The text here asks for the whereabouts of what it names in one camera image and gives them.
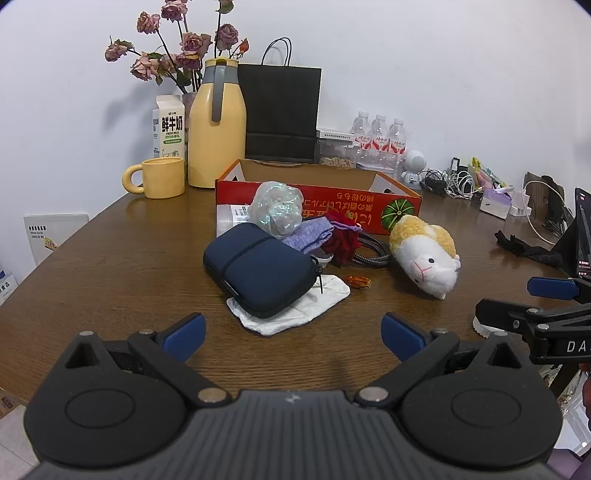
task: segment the charging cable
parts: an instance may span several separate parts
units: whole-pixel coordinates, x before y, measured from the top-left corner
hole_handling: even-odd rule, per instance
[[[554,192],[556,195],[558,195],[558,198],[559,198],[560,200],[562,200],[562,204],[563,204],[564,206],[566,206],[566,204],[565,204],[565,202],[564,202],[564,199],[562,198],[562,195],[560,195],[560,193],[558,193],[556,190],[554,190],[554,189],[553,189],[553,188],[552,188],[550,185],[548,185],[546,182],[544,182],[544,181],[539,181],[539,180],[530,180],[530,181],[529,181],[528,183],[526,183],[526,184],[525,184],[525,186],[524,186],[524,187],[521,189],[521,199],[523,200],[523,204],[524,204],[524,207],[525,207],[525,209],[526,209],[526,213],[527,213],[527,205],[525,204],[525,189],[527,188],[527,186],[528,186],[530,183],[541,183],[542,185],[546,185],[546,186],[547,186],[547,187],[548,187],[550,190],[552,190],[552,191],[553,191],[553,192]],[[548,244],[550,244],[550,245],[556,245],[554,242],[551,242],[550,240],[546,240],[546,239],[545,239],[543,236],[541,236],[541,235],[538,233],[538,231],[537,231],[537,230],[534,228],[534,224],[533,224],[533,223],[531,223],[530,216],[529,216],[529,215],[526,215],[526,217],[527,217],[527,221],[530,223],[530,227],[531,227],[531,229],[532,229],[532,230],[535,232],[535,234],[536,234],[537,236],[539,236],[539,237],[540,237],[540,238],[541,238],[541,239],[542,239],[544,242],[546,242],[546,243],[548,243]]]

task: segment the snack package
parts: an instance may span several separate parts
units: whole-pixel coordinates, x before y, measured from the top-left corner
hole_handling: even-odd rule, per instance
[[[486,168],[476,157],[472,157],[472,167],[476,172],[476,181],[483,189],[494,190],[507,186],[504,181],[497,177],[491,169]]]

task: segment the small orange object
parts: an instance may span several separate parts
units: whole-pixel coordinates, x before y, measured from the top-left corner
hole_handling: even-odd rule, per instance
[[[371,280],[368,277],[355,277],[354,275],[350,275],[345,277],[343,281],[349,286],[353,288],[370,288]]]

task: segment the flower stem
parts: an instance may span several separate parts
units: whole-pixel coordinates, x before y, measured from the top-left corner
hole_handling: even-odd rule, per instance
[[[217,48],[217,38],[220,34],[220,25],[222,25],[222,13],[220,12],[217,15],[217,30],[216,30],[216,38],[215,38],[215,43],[213,44],[213,58],[217,58],[216,55],[216,48]]]
[[[178,72],[177,64],[174,62],[174,60],[173,60],[173,58],[172,58],[172,56],[171,56],[170,52],[168,51],[168,48],[166,47],[166,43],[165,43],[164,39],[162,38],[162,35],[160,35],[160,30],[159,30],[158,28],[156,29],[156,33],[157,33],[157,34],[158,34],[158,36],[160,37],[160,40],[162,41],[162,45],[164,46],[164,49],[166,50],[166,54],[168,55],[168,58],[170,59],[170,63],[172,63],[172,64],[173,64],[173,67],[174,67],[174,69],[176,70],[176,72],[177,72],[177,77],[178,77],[178,76],[179,76],[179,72]],[[182,86],[182,85],[181,85],[181,84],[178,82],[178,80],[177,80],[176,78],[174,78],[174,77],[172,77],[172,78],[174,79],[174,83],[176,83],[176,84],[177,84],[177,87],[181,89],[181,92],[183,92],[183,93],[187,93],[187,91],[185,90],[185,87],[184,87],[184,86]]]

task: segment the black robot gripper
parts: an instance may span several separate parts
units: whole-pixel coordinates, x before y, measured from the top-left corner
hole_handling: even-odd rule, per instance
[[[547,479],[561,413],[507,334],[461,342],[386,314],[403,363],[350,401],[342,391],[241,391],[183,362],[203,343],[192,314],[123,341],[80,332],[41,384],[25,429],[59,479]]]

+ + + + +

WHAT THE EXERCISE ASKS >>
Exact retyping is needed for the line with "task: segment the flower stem" and for each line after it through the end of the listing above; no other lines belong.

EXERCISE RESPONSE >>
task: segment the flower stem
parts: an instance may span several separate parts
units: whole-pixel coordinates, x before y, measured from the top-left corner
hole_handling: even-odd rule, per instance
[[[217,48],[217,38],[220,34],[220,25],[222,25],[222,13],[220,12],[217,15],[217,30],[216,30],[216,38],[215,38],[215,43],[213,44],[213,58],[217,58],[216,55],[216,48]]]
[[[178,72],[177,64],[174,62],[174,60],[173,60],[173,58],[172,58],[172,56],[171,56],[170,52],[168,51],[168,48],[166,47],[166,43],[165,43],[164,39],[162,38],[162,35],[160,35],[160,30],[159,30],[158,28],[156,29],[156,33],[157,33],[157,34],[158,34],[158,36],[160,37],[160,40],[162,41],[162,45],[164,46],[164,49],[166,50],[166,54],[168,55],[168,58],[170,59],[170,63],[172,63],[172,64],[173,64],[173,67],[174,67],[174,69],[176,70],[176,72],[177,72],[177,77],[178,77],[178,76],[179,76],[179,72]],[[182,86],[182,85],[181,85],[181,84],[178,82],[178,80],[177,80],[176,78],[174,78],[174,77],[172,77],[172,78],[174,79],[174,83],[176,83],[176,84],[177,84],[177,87],[181,89],[181,92],[183,92],[183,93],[187,93],[187,91],[185,90],[185,87],[184,87],[184,86]]]

task: segment the black robot gripper
parts: an instance may span several separate parts
units: whole-pixel coordinates, x before y, measured from the top-left corner
hole_handling: even-odd rule, per instance
[[[547,479],[561,413],[507,334],[461,342],[386,314],[403,363],[350,401],[342,391],[241,391],[183,362],[203,343],[192,314],[123,341],[80,332],[41,384],[25,429],[59,479]]]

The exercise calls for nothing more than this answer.